The Invisible Gavel: Why We Must Question AI Detectors in the Classroom

Praise Bickersteth

There is a quiet crisis unfolding in the halls of our universities. As generative artificial intelligence becomes a staple of the modern toolkit, a parallel industry has emerged promising to catch the machines at work. For many lecturers and academic boards, these AI detectors have been welcomed as a digital thin blue line, a way to maintain the sanctity of original thought. 

However, a growing body of rigorous evidence suggests that these tools are not the impartial judges we believe them to be. In fact, they are often prone to errors that can derail a student’s career based on little more than a mathematical guess. We are witnessing the rise of a system where a software’s “confidence score” can outweigh a professor’s long term knowledge of a student’s potential.

The core of the problem lies in how these detectors actually function. They do not know if a human wrote a sentence in the way a person understands language. Instead, they measure properties like perplexity and burstiness, essentially checking how predictable the word choices are and how much the sentence structure varies. While this sounds scientific, it creates a dangerous trap for certain groups of people. A seminal study led by James Zou at Stanford University, published in the journal Patterns, found a staggering bias against non native English speakers. When the researchers ran essays from a TOEFL proficiency test through seven popular detectors, more than half were wrongly flagged as AI generated. The logic is simple yet devastating: because non native writers often use more standard, clear, and predictable language to ensure they are understood, the algorithms mistake their careful prose for the robotic output of a machine. This means that international students, who already face significant hurdles, are now being disproportionately targeted by flawed software.

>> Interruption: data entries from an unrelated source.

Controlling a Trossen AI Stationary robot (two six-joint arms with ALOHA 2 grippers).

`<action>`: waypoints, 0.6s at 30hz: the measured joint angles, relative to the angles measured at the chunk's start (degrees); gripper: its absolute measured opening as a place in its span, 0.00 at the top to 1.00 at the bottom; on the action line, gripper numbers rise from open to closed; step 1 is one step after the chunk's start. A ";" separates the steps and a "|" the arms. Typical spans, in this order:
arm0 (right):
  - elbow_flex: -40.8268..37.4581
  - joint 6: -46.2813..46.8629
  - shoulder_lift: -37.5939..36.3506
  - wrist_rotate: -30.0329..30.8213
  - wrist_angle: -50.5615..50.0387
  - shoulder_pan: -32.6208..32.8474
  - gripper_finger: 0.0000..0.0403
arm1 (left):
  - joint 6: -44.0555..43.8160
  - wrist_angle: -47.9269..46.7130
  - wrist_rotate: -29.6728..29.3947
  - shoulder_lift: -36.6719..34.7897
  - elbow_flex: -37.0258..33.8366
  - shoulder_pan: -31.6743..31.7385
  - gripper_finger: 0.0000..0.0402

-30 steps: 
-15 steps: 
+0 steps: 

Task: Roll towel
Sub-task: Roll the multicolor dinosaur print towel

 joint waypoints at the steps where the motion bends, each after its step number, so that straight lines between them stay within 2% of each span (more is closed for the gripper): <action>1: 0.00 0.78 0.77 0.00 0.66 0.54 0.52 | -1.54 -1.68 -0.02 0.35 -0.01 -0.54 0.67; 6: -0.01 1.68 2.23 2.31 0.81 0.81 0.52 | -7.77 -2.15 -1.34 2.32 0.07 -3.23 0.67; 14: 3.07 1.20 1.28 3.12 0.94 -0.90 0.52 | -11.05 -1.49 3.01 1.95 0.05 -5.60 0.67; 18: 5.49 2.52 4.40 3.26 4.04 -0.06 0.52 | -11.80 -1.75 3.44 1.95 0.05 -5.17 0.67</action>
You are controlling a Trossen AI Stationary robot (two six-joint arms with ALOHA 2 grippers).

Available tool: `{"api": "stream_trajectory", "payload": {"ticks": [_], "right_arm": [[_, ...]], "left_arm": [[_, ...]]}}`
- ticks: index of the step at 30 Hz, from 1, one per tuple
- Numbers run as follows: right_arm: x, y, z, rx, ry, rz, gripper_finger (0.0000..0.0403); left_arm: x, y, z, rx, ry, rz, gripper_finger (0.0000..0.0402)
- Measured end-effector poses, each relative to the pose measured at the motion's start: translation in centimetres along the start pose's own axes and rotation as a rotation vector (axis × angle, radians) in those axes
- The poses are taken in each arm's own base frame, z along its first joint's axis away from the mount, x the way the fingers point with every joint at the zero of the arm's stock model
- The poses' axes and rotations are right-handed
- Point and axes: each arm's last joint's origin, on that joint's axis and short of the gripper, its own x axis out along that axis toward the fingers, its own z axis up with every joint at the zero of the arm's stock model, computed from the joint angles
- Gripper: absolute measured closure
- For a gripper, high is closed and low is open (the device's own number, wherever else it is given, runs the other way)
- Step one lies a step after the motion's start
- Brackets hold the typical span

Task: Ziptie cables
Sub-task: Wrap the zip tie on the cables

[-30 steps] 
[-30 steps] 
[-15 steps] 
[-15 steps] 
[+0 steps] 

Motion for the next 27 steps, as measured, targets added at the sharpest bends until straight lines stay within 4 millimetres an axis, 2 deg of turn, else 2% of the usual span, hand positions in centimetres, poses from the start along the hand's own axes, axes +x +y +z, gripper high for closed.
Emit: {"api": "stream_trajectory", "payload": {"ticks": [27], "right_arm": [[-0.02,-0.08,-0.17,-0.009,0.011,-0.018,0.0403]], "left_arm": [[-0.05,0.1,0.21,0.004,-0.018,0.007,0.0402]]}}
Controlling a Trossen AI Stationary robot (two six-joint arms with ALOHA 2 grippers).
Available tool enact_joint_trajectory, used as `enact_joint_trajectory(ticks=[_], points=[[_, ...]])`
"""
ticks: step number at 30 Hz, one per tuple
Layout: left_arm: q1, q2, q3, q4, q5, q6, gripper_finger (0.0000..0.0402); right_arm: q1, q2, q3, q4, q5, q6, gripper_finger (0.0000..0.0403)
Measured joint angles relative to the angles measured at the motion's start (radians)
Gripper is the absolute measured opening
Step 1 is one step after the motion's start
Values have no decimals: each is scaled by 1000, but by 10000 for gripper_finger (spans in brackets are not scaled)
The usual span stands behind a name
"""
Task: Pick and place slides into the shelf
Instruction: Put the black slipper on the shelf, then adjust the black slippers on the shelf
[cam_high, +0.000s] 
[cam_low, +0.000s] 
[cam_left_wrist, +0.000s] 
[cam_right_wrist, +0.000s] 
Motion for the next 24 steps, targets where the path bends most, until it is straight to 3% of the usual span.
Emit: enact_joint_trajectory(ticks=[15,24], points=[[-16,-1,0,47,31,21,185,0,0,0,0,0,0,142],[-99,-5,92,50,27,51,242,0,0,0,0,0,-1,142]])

This is not just a technical glitch; it is a matter of fundamental academic justice. When a student is flagged, the burden of proof often shifts unfairly onto them. In a standard disciplinary hearing, the school should have to prove guilt. Yet, with AI detection, the student is often asked to prove a negative, to show they did not use a tool that leaves no physical trace or digital footprint. This puts students in an impossible position where they must defend their own cognitive process against a black box algorithm. Research from the University of Maryland in 2025 further complicated this picture, revealing that even minimal polishing of a human draft with an AI to fix a few commas or improve flow can trigger a false positive rate as high as 75 percent. In a world where students use basic grammar checkers to refine their work, the line between original authorship and assisted writing has become so blurred that these detectors are effectively guessing.

Beyond the technical errors, there is a human cost to this reliance on automated policing. When a lecturer sees a high AI score, it immediately colors their perception of the student. It creates a “guilty until proven innocent” atmosphere that poisons the mentor and student relationship. If a student spent three weeks researching a paper only to be told a software thinks they cheated, the psychological impact is profound. It breeds resentment and fear, causing students to write in a cramped, overly complex style just to avoid being “too clear” for the detector. This is the opposite of what good writing should be. Instead of encouraging clarity, we are accidentally training students to write in erratic ways just to prove they are human.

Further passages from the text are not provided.